Facteurs à considérer lors du choix du poisson

Les niveaux de mercure

Les grands poissons prédateurs, comme l’espadon et le thazard, accumulent des niveaux plus élevés de mercure en raison de leur régime alimentaire. Cette bioaccumulation se produit parce que ces prédateurs se nourrissent de poissons plus petits qui ont consommé des algues contenant des traces de mercure. Par conséquent, plus un poisson devient grand et vieux, plus il portera probablement de mercure dans son corps.

Teneur en oméga-3

Les acides gras oméga-3, notamment l’EPA et le DHA, sont des nutriments vitaux présents en abondance dans certains types de poissons.
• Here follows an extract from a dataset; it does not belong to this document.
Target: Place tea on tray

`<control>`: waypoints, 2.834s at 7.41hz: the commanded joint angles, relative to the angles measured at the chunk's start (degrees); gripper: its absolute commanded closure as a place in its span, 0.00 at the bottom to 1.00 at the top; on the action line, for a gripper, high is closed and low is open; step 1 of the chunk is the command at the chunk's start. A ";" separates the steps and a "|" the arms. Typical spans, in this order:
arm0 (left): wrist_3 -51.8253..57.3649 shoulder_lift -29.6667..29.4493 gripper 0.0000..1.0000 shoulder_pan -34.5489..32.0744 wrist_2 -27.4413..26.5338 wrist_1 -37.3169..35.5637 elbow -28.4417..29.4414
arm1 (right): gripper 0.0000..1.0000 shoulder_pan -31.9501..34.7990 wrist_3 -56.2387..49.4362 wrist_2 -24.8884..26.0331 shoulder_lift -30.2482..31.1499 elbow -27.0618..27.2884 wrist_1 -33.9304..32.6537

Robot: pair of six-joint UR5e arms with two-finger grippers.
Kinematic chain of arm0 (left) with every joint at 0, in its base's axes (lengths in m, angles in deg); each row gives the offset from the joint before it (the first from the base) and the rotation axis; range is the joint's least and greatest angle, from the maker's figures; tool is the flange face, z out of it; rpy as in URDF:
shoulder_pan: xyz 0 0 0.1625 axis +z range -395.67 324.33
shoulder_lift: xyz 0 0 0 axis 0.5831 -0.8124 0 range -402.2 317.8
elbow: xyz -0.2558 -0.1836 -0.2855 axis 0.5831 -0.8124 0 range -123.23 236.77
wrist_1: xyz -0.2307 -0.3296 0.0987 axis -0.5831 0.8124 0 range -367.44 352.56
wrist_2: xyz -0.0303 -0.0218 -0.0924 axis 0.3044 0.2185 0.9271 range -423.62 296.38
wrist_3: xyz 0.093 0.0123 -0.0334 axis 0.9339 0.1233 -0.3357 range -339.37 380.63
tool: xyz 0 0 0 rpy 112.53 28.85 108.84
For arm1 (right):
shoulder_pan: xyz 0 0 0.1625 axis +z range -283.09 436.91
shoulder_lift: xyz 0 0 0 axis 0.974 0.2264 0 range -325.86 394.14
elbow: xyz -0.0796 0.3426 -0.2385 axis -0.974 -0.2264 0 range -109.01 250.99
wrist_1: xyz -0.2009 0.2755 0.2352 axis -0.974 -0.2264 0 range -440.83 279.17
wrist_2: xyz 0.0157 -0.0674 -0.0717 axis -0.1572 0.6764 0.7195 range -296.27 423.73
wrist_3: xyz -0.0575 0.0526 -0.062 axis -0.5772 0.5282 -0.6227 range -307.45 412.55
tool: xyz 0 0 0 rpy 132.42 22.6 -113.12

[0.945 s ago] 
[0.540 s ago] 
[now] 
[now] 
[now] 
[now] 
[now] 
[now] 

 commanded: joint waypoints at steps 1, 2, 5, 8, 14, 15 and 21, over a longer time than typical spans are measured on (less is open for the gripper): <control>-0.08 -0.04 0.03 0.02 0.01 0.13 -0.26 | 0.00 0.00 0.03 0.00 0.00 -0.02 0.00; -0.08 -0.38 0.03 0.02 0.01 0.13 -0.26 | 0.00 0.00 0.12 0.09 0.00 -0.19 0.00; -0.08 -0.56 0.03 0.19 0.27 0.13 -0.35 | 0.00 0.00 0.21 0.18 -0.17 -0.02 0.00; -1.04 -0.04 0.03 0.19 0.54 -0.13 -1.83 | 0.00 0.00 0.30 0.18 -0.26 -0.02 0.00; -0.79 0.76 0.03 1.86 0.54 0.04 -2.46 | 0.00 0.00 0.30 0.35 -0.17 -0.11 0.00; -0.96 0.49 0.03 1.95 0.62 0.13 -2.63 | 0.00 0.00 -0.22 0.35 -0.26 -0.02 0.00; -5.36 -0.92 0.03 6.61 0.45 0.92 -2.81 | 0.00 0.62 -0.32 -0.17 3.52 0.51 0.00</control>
Une teneur élevée en oméga-3 est un facteur majeur à considérer lors de la sélection de poissons pour des bénéfices de santé optimaux. Les sardines se distinguent avec 1 500 milligrammes d’oméga-3 pour 100 grammes, tandis que le maquereau de l’Atlantique les dépasse avec 2 670 milligrammes.
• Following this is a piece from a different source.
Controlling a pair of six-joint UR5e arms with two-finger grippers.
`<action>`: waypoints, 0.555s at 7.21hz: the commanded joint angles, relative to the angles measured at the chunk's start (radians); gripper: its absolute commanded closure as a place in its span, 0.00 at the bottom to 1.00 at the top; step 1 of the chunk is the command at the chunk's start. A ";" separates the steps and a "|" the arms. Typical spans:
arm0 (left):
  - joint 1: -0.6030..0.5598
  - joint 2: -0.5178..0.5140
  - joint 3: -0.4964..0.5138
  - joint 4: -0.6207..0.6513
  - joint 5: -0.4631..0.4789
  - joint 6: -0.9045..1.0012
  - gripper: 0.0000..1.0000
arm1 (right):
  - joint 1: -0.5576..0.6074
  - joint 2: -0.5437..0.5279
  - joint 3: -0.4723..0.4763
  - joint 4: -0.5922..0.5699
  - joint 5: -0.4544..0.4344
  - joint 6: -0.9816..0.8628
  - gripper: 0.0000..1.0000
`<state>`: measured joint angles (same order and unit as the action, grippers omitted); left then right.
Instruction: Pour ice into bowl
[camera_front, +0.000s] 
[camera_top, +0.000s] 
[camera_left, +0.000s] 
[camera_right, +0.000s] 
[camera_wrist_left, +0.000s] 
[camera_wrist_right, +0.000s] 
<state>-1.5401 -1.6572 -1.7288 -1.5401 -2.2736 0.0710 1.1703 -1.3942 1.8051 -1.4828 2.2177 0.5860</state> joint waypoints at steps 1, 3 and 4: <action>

Les poissons à éviter absolument

Tuile du golfe du Mexique

Le poisson-tuile du golfe du Mexique domine la liste des fruits de mer à éviter en raison de sa forte teneur en mercure. Il détient le record du niveau le plus élevé de mercure jamais enregistré avec 1 450 parties par milliard. Ces niveaux élevés sont attribués à la bioaccumulation, un processus où les contaminants s’accumulent dans les organismes au fil du temps.

Espadon, requin et thazard

L’espadon, le requin et le thazard présentent des risques sanitaires significatifs en raison de leurs niveaux élevés de mercure. En tant que poissons prédateurs, ils accumulent plus de mercure dans leur corps à partir des poissons plus petits qu’ils consomment. Cette accumulation toxique en fait certains des pires choix de fruits de mer pour la consommation humaine.
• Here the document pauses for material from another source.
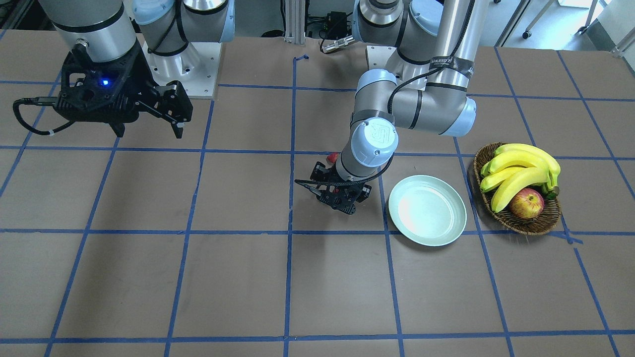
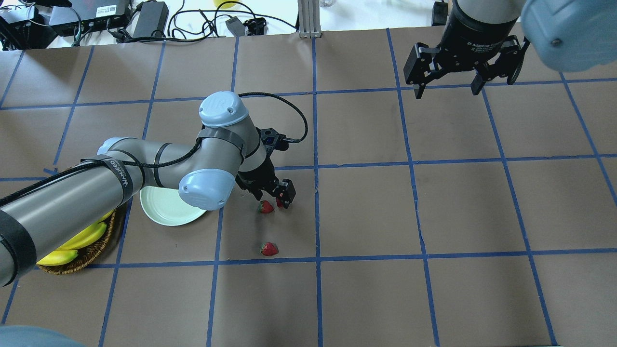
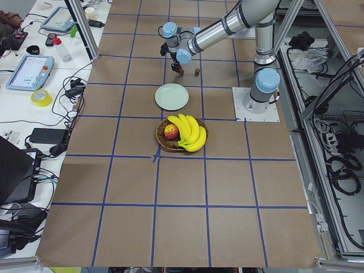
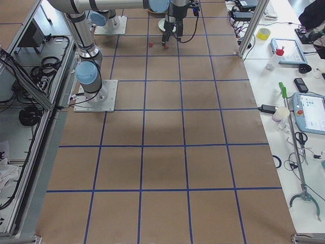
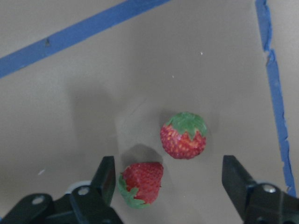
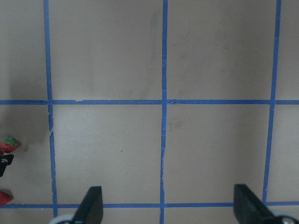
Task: Collect all strawberries into plate
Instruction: 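Lower the left gripper over the cluster of strawberries, then close the left gripper on the strawberry nearest the plate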
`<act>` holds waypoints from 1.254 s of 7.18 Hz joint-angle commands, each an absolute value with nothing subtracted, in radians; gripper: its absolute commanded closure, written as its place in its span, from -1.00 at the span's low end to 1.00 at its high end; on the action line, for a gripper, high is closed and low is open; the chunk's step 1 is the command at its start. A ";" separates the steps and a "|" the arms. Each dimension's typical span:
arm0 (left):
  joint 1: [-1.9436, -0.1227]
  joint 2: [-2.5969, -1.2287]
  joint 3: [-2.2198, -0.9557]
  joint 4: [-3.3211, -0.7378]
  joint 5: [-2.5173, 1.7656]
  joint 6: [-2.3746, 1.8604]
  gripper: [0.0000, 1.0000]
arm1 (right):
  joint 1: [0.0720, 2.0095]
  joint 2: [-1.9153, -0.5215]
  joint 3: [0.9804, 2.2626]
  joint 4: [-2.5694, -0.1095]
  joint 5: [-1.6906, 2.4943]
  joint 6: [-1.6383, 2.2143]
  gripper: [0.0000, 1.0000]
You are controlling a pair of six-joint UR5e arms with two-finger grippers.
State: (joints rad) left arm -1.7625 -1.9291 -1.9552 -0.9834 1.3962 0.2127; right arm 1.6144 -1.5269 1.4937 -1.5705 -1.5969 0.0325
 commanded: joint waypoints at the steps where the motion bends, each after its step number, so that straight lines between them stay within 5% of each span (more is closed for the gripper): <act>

Thon (à consommer avec parcimonie)

Le thon est un choix populaire pour de nombreux amateurs de fruits de mer en raison de son goût et de ses bienfaits nutritionnels. Cependant, il contient également une forte teneur en mercure, allant de 350 à 689 parties par milliard. Les directives recommandent de limiter la consommation de thon à pas plus d’une fois tous les deux mois afin d’éviter une exposition excessive au mercure.

Hoplostète orange (à consommer avec parcimonie)

L’hoplostète orange, un poisson des profondeurs connu pour sa saveur et sa texture délicates, porte une forte teneur en mercure de 571 parties par milliard. Ce niveau élevé le rend inadapté à une consommation régulière. Les directives sanitaires conseillent de consommer ce poisson pas plus d’une fois tous les deux mois.

Dorade coryphène (mercure élevé, oméga-3 faibles)

La dorade coryphène, un poisson populaire dans de nombreuses cuisines côtières, porte malheureusement de fortes quantités de mercure tout en fournissant peu d’acides gras oméga-3. Les niveaux de mercure dans ce poisson sont cinq à dix fois plus élevés que certaines options de fruits de mer plus sûres. La teneur en oméga est étonnamment faible pour une créature marine.

Morue (oméga-3 faibles, mercure modéré)

La morue, connue pour sa saveur douce et sa texture feuilletée, n’arrive malheureusement pas à fournir des acides gras oméga-3 substantiels. Malgré le fait qu’elle soit un choix populaire parmi les amateurs de fruits de mer, ce n’est pas l’option la plus bénéfique pour les consommateurs soucieux de leur santé. Non seulement la morue contient de faibles niveaux de ces graisses essentielles, mais aussi des quantités modérées de mercure.